If you don’t have any customers yet, then you’ll want to identify targets within your preferred market and follow the next steps.
Step 3: Set up interviews
Unlike sales conversations, customer development interviews are purely for informational insight gathering. You want to engage in as many of these non-sales conversations as possible to get a feel for companies’ roles, goals, processes, and pain points.
Intros from your network are often effective for setting up these meetings, but a cold email works, too. Meet in person as much as possible, and be sure founders participate. Try recording conversations to share with the rest of the team. Pro tip: try offering an Amazon gift card or paying for calls on clarity.fm to accelerate the call booking process.
Step 4: Focus the conversation on the prospect
When it comes time to actually meet with a prospective customer, remember that this step of the process is about them—not your company, and especially not on selling. So keep the discussion of you and your company to a minimum; instead, start with questions about the prospect’s company and then dig into their specific role.

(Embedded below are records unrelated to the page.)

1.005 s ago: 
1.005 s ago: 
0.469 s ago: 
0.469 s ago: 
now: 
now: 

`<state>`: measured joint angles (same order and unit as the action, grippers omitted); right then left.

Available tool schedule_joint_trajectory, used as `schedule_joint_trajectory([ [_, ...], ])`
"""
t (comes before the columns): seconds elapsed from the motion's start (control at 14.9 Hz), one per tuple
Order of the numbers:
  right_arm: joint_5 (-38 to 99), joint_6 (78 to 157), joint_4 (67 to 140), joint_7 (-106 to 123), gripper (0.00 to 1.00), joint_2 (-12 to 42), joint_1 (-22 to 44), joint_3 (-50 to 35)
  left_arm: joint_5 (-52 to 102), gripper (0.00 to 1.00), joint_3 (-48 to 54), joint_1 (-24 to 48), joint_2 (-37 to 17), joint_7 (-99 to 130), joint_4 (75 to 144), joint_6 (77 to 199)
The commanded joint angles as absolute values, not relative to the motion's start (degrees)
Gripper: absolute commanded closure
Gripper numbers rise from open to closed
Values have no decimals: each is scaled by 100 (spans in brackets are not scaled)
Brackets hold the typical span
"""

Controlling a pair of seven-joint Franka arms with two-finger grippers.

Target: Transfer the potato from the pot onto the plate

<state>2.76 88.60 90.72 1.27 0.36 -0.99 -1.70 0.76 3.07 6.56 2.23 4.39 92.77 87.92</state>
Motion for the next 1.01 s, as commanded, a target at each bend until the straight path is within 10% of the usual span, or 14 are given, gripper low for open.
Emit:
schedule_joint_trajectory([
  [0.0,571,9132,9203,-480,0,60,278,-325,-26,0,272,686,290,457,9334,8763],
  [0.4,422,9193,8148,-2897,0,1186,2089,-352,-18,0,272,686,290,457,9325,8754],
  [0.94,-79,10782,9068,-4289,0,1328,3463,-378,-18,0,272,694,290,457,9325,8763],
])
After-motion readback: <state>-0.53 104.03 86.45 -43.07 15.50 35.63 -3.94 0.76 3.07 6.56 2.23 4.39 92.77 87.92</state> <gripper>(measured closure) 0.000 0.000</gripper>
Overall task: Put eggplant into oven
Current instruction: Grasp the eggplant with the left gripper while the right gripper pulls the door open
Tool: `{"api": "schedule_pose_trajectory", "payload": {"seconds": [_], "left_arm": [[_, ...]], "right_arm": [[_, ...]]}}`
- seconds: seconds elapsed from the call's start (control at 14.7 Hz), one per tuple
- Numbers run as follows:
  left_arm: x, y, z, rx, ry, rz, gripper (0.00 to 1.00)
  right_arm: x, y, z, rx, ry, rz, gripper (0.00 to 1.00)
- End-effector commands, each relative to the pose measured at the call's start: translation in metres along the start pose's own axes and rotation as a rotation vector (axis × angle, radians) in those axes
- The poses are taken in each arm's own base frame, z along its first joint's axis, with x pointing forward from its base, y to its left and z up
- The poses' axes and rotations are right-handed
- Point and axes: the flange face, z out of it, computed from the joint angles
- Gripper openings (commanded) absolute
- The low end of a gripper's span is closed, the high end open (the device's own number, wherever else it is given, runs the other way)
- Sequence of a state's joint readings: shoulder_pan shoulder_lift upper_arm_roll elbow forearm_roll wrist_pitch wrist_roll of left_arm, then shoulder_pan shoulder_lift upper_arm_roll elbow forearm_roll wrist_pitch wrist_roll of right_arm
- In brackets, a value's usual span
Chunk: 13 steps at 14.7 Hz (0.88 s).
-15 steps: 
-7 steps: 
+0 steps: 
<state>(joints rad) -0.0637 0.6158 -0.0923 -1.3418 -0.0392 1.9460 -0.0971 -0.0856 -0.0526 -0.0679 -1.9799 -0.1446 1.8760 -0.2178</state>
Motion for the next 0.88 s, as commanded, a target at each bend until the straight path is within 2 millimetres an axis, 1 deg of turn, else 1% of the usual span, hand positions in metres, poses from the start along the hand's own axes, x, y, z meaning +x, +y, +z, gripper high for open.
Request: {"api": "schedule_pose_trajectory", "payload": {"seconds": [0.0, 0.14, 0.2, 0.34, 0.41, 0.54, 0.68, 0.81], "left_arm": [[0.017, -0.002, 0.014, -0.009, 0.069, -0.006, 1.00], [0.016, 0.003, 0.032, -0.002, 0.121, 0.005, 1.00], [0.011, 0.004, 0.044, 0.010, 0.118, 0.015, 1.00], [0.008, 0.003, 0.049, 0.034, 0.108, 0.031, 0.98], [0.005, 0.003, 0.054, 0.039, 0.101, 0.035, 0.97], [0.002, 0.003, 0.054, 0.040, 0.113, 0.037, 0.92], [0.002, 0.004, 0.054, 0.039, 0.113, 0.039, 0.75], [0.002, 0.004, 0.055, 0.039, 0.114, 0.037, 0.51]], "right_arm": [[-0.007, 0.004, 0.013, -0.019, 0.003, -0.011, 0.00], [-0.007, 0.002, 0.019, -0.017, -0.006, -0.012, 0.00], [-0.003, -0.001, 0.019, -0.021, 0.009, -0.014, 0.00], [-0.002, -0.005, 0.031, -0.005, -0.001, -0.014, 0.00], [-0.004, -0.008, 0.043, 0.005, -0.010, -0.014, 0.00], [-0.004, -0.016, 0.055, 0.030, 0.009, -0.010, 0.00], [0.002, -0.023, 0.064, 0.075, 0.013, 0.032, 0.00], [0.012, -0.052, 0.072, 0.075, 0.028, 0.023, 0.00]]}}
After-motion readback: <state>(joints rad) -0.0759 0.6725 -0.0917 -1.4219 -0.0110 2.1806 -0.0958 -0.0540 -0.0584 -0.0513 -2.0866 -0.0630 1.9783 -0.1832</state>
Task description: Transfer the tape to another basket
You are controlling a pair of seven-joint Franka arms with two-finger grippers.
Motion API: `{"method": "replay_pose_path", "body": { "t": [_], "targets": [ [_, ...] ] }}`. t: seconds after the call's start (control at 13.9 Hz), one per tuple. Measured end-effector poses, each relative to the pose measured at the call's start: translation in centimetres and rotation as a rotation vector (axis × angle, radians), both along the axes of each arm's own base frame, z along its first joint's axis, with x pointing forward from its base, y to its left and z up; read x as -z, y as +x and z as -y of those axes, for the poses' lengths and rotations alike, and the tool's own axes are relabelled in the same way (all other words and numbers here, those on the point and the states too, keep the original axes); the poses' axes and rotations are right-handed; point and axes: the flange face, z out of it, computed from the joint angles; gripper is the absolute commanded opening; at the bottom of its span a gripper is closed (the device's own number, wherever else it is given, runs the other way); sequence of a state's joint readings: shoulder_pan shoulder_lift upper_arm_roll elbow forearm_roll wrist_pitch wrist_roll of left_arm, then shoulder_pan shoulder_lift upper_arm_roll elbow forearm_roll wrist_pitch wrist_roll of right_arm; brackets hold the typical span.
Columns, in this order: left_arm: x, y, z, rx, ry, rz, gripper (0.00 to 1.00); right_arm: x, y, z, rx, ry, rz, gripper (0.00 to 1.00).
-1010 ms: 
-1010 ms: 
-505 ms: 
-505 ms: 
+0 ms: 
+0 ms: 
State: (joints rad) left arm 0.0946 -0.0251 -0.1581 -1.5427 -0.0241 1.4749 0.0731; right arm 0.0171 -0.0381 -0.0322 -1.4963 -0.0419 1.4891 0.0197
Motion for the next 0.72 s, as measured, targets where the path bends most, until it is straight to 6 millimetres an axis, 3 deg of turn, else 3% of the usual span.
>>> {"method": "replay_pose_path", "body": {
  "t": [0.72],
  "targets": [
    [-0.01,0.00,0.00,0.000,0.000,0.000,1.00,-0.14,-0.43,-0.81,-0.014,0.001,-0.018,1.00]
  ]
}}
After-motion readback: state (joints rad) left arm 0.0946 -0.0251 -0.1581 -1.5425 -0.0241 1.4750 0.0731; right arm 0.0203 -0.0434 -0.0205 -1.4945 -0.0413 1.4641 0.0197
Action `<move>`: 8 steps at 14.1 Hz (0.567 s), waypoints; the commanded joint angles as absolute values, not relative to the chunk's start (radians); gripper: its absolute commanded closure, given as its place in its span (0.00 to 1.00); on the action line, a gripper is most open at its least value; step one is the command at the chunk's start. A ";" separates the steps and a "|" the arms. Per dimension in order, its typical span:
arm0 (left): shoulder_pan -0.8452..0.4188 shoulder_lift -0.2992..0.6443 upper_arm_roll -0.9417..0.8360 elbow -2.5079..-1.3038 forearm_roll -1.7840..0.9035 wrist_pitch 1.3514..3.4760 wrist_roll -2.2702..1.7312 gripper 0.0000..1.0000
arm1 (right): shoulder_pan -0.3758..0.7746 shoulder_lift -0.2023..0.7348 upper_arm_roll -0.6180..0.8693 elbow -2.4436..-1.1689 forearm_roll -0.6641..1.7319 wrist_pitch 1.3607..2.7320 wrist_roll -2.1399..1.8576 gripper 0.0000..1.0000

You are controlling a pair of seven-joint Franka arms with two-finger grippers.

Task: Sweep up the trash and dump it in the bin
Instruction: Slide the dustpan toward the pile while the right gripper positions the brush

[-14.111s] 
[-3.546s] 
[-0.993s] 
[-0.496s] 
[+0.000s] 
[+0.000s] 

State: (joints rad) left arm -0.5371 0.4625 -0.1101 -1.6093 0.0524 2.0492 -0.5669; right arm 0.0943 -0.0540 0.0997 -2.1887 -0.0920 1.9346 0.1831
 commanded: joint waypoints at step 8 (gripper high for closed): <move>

Things you want to be sure to learn about include:
- Pain points or challenges with their current process
- Organizational structures, which are key to understanding the company’s buying processes
- Goals
- Existing processes related to your product (e.g. if your product is in the HR space, you may want to ask about their processes related to employee onboarding)
This line of questions will help uncover pains your product may be able to relieve, but be sure not to start selling as soon as you hear pains, even if your product provides the perfect solution. This discovery process is important in its own right, and the time to sell will come later.
Also remember not to ask leading questions. You want to be sure to understand the company’s actual pain points and their urgency for solving them. Asking “If you had XYZ, would it make your life easier?” might not get you the information you need. Keeping your questions open-ended, like “What kinds of solutions do you think would make your life easier?” will get you where you need to go.
Step 5: Iterate
After you finish an interview, absorb the feedback, iterate on your hypothesis, and refine your questions. Then repeat the process as much as possible—we recommend meeting with 30+ companies. Record the data in a uniform way so you can analyze it all later.
Step 6: Build the ideal customer profile
Congratulations! You’re done with your discovery. Now how do you use all that information you’ve gathered to create the ideal customer profile?
Return to the information you collected about your top 25 percent customers in Step 2 and compare the trends you see there with the information you found during your discovery. List out the attributes that make up your ideal customer profile — the more specific the better. In the early days, it is better to be more focused than broad — e.g.,. a General Counsel at a brand name tech companies in SF, LA, NYC with 3+ members of the legal team, using cloud storage, and looking to improve process.
Then, find the prospects that match your ideal profile. If you didn’t have customers yet, try to identify trends among the information you collected from prospects that supports the hypothesis you had about what your ideal customer should look like.
Now you’re ready to start the sales process with potential customers that are likely to be a great fit!